Money is the ultimate insurance policy; if you throw enough of it at a problem, it’ll eventually go away. So I stockpile money the way that people in Idaho stockpile guns – we’re both preparing for some sort of future disaster. The only difference is that mine is usually my laptop breaking or burglary and theirs is a race war. Likewise, I enjoy parting with my money just as much as Idaho survivalists enjoy parting with their guns.

So, I was at Best Buy on Saturday.

At the moment, I have a job – it’s a freelance job, though, and while the work has been steady I can’t be 100% sure it’ll be there forever. I also blew through most of my savings during my 7 months of spotty employment in LA, so I’ve been even more miserly than usual, outside of my raging Chipotle addiction,* while I try to replenish what I lost.

*There’s a Chipotle basically two blocks from my office. Do you know how many days in a row you have to go to Chipotle for lunch before you get sick of it? Neither do I.

But over the past couple of months, one desire overpowered by desire to not spend money: The desire for a Playstation 3 and a TV in my room to play it on.

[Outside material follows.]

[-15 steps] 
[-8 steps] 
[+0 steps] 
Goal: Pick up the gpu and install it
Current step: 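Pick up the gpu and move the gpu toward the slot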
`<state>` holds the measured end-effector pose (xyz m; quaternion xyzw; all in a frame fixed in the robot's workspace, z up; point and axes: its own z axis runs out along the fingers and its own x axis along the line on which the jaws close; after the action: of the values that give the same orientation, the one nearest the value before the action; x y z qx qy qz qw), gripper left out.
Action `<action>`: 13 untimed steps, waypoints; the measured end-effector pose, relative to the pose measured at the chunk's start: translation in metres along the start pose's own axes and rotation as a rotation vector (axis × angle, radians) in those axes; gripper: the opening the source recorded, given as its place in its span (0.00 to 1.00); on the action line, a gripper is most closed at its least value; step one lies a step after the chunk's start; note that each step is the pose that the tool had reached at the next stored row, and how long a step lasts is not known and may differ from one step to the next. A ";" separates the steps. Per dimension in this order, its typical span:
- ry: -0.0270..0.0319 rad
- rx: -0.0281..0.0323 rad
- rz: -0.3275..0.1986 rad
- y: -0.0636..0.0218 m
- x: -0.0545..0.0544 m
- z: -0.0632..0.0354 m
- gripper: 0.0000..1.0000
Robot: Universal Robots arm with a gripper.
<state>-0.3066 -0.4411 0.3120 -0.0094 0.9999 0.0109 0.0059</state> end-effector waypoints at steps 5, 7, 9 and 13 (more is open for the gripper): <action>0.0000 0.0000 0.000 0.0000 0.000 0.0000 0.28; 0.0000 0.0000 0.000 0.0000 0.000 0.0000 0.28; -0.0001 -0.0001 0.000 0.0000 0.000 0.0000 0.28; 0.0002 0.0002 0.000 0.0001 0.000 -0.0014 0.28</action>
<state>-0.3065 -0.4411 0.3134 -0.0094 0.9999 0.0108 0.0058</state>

The way I see it, I’m a nerdy single guy who works 55 hours a week and has approximately five close friends within 200 miles – if I’m not going to have a social life, at the very least I can build some hand-eye coordination with a rigorous video gaming schedule.

So there I was at Best Buy, flatly refusing the salesman’s attempts to upsell me to a slightly larger and significantly more expensive TV and feeling nauseous as I watched him ring up a cheap HDTV (on sale), a Playstation 3, and all three Uncharted games. I declined all financing options, forked over my card, and minutes later was driving back to my apartment, hating myself for how much money I’d just parted with.

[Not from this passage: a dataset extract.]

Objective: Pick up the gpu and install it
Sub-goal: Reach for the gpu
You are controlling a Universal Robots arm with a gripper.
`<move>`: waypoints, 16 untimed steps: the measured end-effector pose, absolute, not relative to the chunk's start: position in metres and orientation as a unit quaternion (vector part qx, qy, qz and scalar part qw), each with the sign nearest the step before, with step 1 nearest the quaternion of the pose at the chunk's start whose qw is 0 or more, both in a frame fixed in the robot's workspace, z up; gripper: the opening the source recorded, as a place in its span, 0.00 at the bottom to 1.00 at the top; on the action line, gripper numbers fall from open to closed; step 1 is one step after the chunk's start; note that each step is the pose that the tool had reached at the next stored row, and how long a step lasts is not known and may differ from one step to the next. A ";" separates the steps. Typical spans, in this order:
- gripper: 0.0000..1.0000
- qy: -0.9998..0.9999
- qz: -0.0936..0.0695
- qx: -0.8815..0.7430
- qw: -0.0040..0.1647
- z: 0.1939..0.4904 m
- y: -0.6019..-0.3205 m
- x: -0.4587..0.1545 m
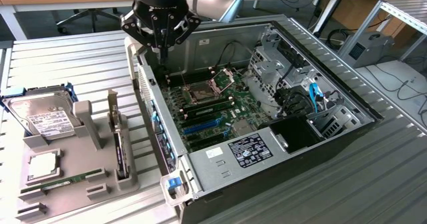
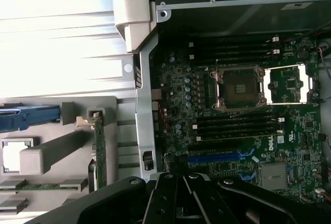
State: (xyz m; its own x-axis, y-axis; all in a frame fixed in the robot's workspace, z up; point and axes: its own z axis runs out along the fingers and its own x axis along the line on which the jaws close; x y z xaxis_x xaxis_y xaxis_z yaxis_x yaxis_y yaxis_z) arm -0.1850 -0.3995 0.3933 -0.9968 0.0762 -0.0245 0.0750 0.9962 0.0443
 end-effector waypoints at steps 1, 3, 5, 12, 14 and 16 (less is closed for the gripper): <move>0.11 0.999 0.022 0.038 0.013 0.393 -0.399 -0.185; 0.11 0.999 0.022 0.038 0.013 0.393 -0.399 -0.186; 0.11 0.999 0.022 0.038 0.013 0.393 -0.399 -0.187; 0.11 0.999 0.022 0.038 0.013 0.393 -0.399 -0.190; 0.11 0.999 0.022 0.038 0.013 0.393 -0.399 -0.191; 0.11 0.999 0.022 0.038 0.013 0.393 -0.399 -0.191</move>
State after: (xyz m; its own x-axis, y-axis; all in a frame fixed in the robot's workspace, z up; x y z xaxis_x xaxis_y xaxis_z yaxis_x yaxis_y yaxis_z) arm -0.1912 -0.3995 0.3933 -0.9968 0.0762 -0.0244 0.0751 0.9962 0.0443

I recently listened to an interview with Louis CK in which he talked about living in New York and working as a standup comedian when he was in his 20s. At that point in time, standup was somehow really lucrative, and Louis was making upwards of $500 a night. One night, he explained, he’d come home on his motorcycle from a show with his pockets bulging with cash and consciously thought, “This is amazing. I’m kicking ass at life.” The next night, he got into a motorcycle accident and nearly killed himself, and in that same week two of the most profitable comedy clubs he’d been performing at closed, ushering in an era of poverty that lasted for years and an era of self-doubt that continues today.

I took that, like most things Louis CK says, very seriously – as soon as you get comfortable, life throws you a disaster-shaped curveball to fuck it all up. This is why, after bringing my TV and PS3 into the house, I sat on the bed and stared blankly at the boxes for God only knows how long, eying my receipt and considering taking them back.

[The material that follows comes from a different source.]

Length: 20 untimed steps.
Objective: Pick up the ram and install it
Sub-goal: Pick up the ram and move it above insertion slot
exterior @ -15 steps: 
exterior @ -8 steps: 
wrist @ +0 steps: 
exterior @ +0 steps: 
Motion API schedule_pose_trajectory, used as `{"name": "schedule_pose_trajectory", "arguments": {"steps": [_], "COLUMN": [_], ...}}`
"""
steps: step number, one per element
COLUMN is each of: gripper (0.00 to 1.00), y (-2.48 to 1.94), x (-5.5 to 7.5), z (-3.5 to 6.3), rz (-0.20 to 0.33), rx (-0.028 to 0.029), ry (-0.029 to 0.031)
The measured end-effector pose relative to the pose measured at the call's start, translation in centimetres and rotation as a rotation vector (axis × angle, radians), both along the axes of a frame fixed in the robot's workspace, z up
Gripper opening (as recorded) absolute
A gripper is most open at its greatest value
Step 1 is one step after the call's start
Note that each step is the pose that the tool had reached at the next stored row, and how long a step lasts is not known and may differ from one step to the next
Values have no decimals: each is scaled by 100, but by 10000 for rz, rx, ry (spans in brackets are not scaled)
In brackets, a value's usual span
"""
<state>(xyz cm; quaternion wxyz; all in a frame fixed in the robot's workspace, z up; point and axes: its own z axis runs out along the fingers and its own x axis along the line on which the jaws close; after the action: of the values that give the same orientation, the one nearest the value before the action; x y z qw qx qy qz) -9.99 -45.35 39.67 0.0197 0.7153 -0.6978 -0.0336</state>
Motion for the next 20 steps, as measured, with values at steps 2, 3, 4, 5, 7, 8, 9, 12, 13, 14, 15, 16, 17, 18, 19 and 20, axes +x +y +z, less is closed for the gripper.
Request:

What if the agency I’m at closes tomorrow? My advertising resume isn’t impressive, and I doubt the incredible luck that got me this job could get me in the door elsewhere. Once the money I’ve made – less what I just dropped on a PS3 and television – runs out, I’d have to go back to being a production assistant, which is infrequent, low paying work that I hate. And God forbid I should get paid very little to do a job I don’t like, because we all know nobody else in the world has to do that.

I eventually unpacked my TV and found that it actually looked quite nice sitting on the stand in front of my bed – same with the PS3 beneath it. Then I started playing these Uncharted games I’d been hearing so much about, and next thing I knew it was Sunday and I was making the conscious decision not to write a blog so I could keep shooting evil enemy treasure hunters in the face.

It took me longer than most people to get to this point, but I’ve decided I’m very satisfied with my purchases. No matter what happens to me employment-wise in the future, the TV and the PS3 are a sunk cost – rain or shine, work or no work, I’ll be able to play video games. Come to think of it, my PS3 was really just an investment in cheap home entertainment for the next couple of years.

At least, that’s how I’m going to try and spin it when I write it off on my taxes next year.

Truman Capps can see easy access to video games being a real obstacle to his writing career.